### Data excerpts
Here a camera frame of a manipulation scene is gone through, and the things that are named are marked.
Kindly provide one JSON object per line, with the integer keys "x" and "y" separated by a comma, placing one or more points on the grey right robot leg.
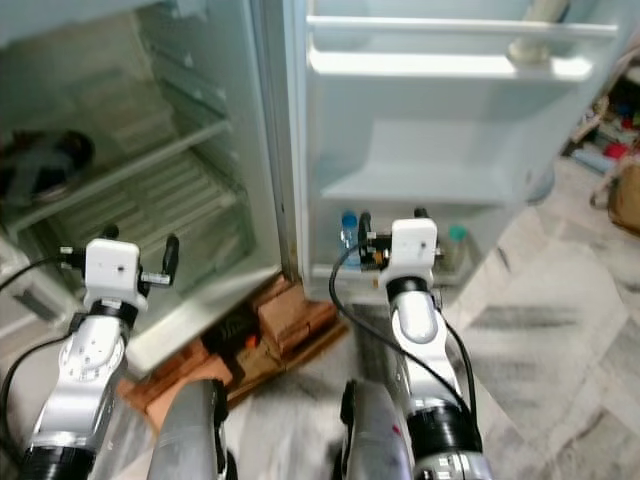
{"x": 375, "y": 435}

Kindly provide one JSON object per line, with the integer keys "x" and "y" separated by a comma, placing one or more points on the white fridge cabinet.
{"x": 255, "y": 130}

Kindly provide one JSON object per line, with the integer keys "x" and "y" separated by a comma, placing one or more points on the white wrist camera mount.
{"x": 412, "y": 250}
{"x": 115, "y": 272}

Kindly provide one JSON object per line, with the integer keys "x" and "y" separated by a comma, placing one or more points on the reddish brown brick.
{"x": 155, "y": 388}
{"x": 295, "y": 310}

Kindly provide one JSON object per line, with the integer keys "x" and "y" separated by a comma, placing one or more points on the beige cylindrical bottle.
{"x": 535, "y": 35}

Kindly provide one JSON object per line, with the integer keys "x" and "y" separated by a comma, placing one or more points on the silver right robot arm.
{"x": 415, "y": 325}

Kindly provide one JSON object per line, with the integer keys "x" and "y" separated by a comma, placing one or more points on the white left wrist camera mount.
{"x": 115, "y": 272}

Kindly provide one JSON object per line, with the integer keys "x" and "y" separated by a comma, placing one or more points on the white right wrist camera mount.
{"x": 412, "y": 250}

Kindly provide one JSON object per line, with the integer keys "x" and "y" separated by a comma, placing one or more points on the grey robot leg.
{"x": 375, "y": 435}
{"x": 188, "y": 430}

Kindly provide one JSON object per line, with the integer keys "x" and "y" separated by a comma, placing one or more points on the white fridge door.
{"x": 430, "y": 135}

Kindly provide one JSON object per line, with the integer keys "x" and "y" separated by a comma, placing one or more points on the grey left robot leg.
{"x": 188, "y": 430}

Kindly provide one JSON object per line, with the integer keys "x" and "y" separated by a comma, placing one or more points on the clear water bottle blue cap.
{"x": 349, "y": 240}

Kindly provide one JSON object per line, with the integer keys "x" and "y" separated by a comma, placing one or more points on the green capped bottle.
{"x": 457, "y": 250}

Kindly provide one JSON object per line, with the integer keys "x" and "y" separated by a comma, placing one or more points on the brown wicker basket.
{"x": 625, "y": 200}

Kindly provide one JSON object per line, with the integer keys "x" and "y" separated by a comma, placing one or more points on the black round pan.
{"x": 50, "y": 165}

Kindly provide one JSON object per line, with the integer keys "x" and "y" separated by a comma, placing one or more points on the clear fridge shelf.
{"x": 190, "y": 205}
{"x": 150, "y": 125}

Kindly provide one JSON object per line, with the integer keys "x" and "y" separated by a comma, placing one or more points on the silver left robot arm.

### WORK TASK
Produce a verbatim copy of the lines from the one holding "brown wicker basket." to the final line of the data, and nothing more.

### TASK RESULT
Kindly provide one JSON object per line, with the integer keys "x" and "y" separated by a comma, placing one or more points on the brown wicker basket.
{"x": 625, "y": 200}

Kindly provide one JSON object per line, with the integer keys "x" and "y" separated by a comma, placing one or more points on the black round pan.
{"x": 50, "y": 165}

Kindly provide one JSON object per line, with the integer keys "x" and "y" separated by a comma, placing one or more points on the clear fridge shelf.
{"x": 190, "y": 205}
{"x": 150, "y": 125}

Kindly provide one JSON object per line, with the integer keys "x" and "y" separated by a comma, placing one or more points on the silver left robot arm.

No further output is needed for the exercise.